Barrafranca: commerciante d’auto ucciso a colpi di lupara, un ergastolo e tre condanne per mafia
Assolti per «non avere commesso il fatto», avvocato Giuseppe Dacquì


Barrafranca: commerciante d’auto ucciso a colpi di lupara, un ergastolo e tre condanne per mafia
Inchiodato all’ergastolo nell’appello «bis» per un delitto di mafia. Mentre per altri tre imputati alla sbarra è caduta l’accusa di omicidio ed arrivato il colpo di spugna al carcere a vita.

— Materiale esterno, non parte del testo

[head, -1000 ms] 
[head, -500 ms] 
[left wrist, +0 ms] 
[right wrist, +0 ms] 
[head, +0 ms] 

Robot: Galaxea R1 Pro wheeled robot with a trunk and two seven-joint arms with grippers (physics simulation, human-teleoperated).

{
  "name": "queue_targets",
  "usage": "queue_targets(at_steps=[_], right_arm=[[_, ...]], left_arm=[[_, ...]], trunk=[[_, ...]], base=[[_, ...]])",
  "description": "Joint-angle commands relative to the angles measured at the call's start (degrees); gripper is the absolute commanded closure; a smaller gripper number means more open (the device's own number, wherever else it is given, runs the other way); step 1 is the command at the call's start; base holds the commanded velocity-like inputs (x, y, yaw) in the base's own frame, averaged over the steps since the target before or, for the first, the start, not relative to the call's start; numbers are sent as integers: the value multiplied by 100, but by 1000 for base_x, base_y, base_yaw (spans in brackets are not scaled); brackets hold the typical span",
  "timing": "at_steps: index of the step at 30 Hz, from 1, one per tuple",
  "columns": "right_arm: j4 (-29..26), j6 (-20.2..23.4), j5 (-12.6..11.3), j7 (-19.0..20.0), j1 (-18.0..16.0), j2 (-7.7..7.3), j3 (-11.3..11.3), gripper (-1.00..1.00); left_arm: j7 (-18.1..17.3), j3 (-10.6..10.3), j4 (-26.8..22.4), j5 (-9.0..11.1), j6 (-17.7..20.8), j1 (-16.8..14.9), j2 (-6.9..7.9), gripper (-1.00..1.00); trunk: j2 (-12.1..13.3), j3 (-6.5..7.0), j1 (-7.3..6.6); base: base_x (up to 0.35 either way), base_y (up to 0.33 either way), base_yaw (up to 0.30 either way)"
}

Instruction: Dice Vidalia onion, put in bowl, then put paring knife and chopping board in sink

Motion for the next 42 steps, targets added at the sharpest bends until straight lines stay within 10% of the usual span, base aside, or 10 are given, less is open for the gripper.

Ma, di contro, sono stati condannati per mafia per un totale di pena che, in tre, supera largamente il mezzo secolo.
Questo il quadro emerso dal quarto passaggio in aula, dopo l’annullamento con rinvio della Cassazione per la sola imputazione di omicidio, al processo per il delitto dell’allora quarantottenne commerciante d’auto di Barrafranca, Filippo Marchì assassinato colpi di lupara la mattina del 16 luglio 2017 nel suo fondo di contrada Friddani. E poi finito con un colpo al viso.
«Fine pena mai», con isolamento diurno per sei mesi, per Gaetano Curatolo (avvocato Domenico La Blasca) condannato sia per la missione di morte che per mafia.
Assolti per «non avere commesso il fatto», di contro, per l’agguato mortale, i fratelli Giovanni e Vincenzo Monachino, indicati come esponenti storici di cosa nostra ennese e ritenuti i mandanti dell’omicidio e, con loro, anche Vincenzo Di Calogero (avvocati Giuseppe Dacquì, Giovanni Palermo, Carmelo Lombardo e Valerio Vianello). I tre nei primi due gradi del giudizio erano stati condannati all’ergastolo. Poi gli «ermellini» hanno annullato l’imputazione più grave.Di contro, a loro carico, resta ferma la colpevolezza per associazione mafiosa – già blindata dalla Suprema Corte – con la pena più severa, 22 anni di carcere in continuazione, per Vincenzo Monachino, 18 anni al fratello Giovanni e 14 anni per Di Calogero. Questo il verdetto emesso dalla corte d’Assise d’Appello di Catania dopo che la Cassazione ha annullato il pronunciamento della corte nissena.
Stralciata una quinta posizione, quella di Angelo Di Dio (avvocato Antonio Impellizzeri) che era stato condannato a 30 anni di reclusione. Secondo la tesi degli inquirenti, Marchì sarebbe stato ucciso perché gli accusati lo avrebbero ritenuto vicino al clan nemico barrese che sarebbe stato legato ai Saitta.